### Problem details
Pull out all lines from the listing below in which the word "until" appears.
---
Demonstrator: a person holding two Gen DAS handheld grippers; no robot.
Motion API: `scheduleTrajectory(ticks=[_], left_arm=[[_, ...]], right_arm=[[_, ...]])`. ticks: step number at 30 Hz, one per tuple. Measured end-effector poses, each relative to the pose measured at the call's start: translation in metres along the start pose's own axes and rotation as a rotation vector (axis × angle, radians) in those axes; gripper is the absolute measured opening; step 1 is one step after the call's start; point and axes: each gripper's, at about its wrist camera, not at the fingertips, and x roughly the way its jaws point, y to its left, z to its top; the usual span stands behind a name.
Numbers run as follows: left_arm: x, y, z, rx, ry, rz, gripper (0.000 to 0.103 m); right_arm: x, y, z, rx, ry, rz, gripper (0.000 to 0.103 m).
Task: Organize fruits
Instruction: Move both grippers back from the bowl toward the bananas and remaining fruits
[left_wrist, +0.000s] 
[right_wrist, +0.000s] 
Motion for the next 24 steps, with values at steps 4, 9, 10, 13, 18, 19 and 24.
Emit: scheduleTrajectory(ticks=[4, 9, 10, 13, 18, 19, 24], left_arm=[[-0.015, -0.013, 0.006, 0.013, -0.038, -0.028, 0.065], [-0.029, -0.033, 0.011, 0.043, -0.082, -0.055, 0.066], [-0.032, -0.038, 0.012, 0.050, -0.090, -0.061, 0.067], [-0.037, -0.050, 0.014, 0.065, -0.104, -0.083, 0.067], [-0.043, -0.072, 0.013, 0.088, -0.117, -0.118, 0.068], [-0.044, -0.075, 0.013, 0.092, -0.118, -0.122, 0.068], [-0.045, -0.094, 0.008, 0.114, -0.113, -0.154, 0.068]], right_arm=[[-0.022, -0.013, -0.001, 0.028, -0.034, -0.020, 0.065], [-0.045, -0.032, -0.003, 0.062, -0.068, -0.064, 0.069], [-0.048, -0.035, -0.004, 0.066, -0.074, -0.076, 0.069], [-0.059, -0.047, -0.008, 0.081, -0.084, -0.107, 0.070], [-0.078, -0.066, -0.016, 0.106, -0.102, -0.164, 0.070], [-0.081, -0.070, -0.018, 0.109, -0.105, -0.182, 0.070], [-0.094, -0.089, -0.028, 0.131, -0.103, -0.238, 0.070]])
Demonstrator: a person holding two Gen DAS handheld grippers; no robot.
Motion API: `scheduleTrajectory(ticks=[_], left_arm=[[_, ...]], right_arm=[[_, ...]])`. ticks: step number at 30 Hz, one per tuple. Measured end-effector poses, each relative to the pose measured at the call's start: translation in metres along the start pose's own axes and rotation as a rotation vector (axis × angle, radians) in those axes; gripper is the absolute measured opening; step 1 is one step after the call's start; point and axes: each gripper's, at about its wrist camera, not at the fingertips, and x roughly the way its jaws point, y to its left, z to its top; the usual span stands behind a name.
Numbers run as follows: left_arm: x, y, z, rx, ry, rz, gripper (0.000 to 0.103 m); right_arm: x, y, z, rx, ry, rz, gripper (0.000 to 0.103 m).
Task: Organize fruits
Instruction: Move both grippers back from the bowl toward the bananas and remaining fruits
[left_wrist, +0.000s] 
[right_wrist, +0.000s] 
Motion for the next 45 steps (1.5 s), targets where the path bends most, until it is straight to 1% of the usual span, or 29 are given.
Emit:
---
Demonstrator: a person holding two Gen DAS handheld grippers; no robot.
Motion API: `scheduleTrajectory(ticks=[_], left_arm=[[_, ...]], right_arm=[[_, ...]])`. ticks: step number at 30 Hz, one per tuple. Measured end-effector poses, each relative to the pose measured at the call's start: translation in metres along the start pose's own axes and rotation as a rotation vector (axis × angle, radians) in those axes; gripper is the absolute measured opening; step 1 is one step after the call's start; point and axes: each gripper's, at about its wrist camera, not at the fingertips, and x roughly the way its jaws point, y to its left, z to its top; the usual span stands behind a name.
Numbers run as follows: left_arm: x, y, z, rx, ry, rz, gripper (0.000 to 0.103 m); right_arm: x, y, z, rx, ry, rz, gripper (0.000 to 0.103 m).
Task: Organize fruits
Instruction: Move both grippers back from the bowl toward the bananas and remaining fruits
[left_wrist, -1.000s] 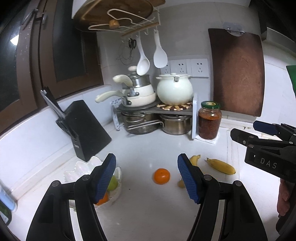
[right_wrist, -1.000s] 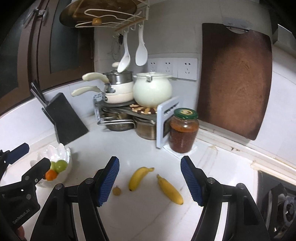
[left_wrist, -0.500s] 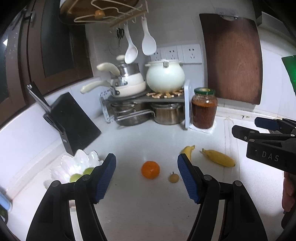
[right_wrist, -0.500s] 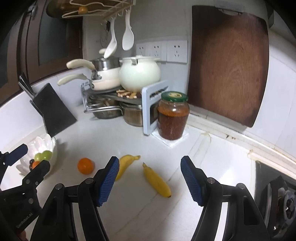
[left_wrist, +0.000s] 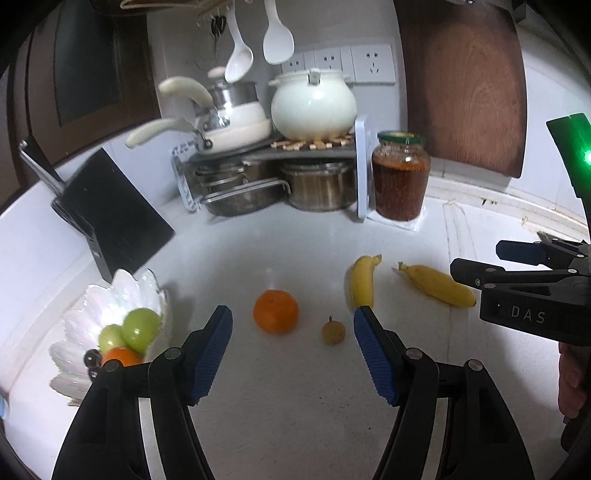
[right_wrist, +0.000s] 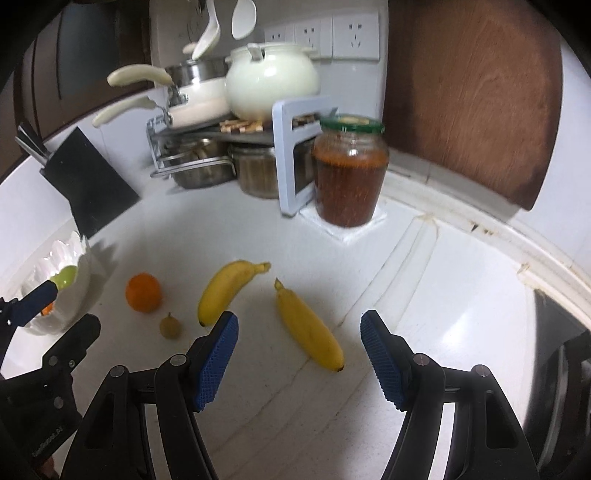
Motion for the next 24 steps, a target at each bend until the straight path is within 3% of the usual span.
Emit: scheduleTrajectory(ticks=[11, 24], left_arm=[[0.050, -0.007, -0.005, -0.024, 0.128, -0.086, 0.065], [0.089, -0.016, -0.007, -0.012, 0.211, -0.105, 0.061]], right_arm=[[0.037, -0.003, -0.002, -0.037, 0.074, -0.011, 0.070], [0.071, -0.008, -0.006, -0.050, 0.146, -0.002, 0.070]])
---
### Answer
Motion for the next 45 steps (1.5 s), targets where the path bends most, until it is straight to 1% of the usual span, or 29 are given.
Motion for the next 24 steps, a target at each bend until the straight path is within 3% of the usual span.

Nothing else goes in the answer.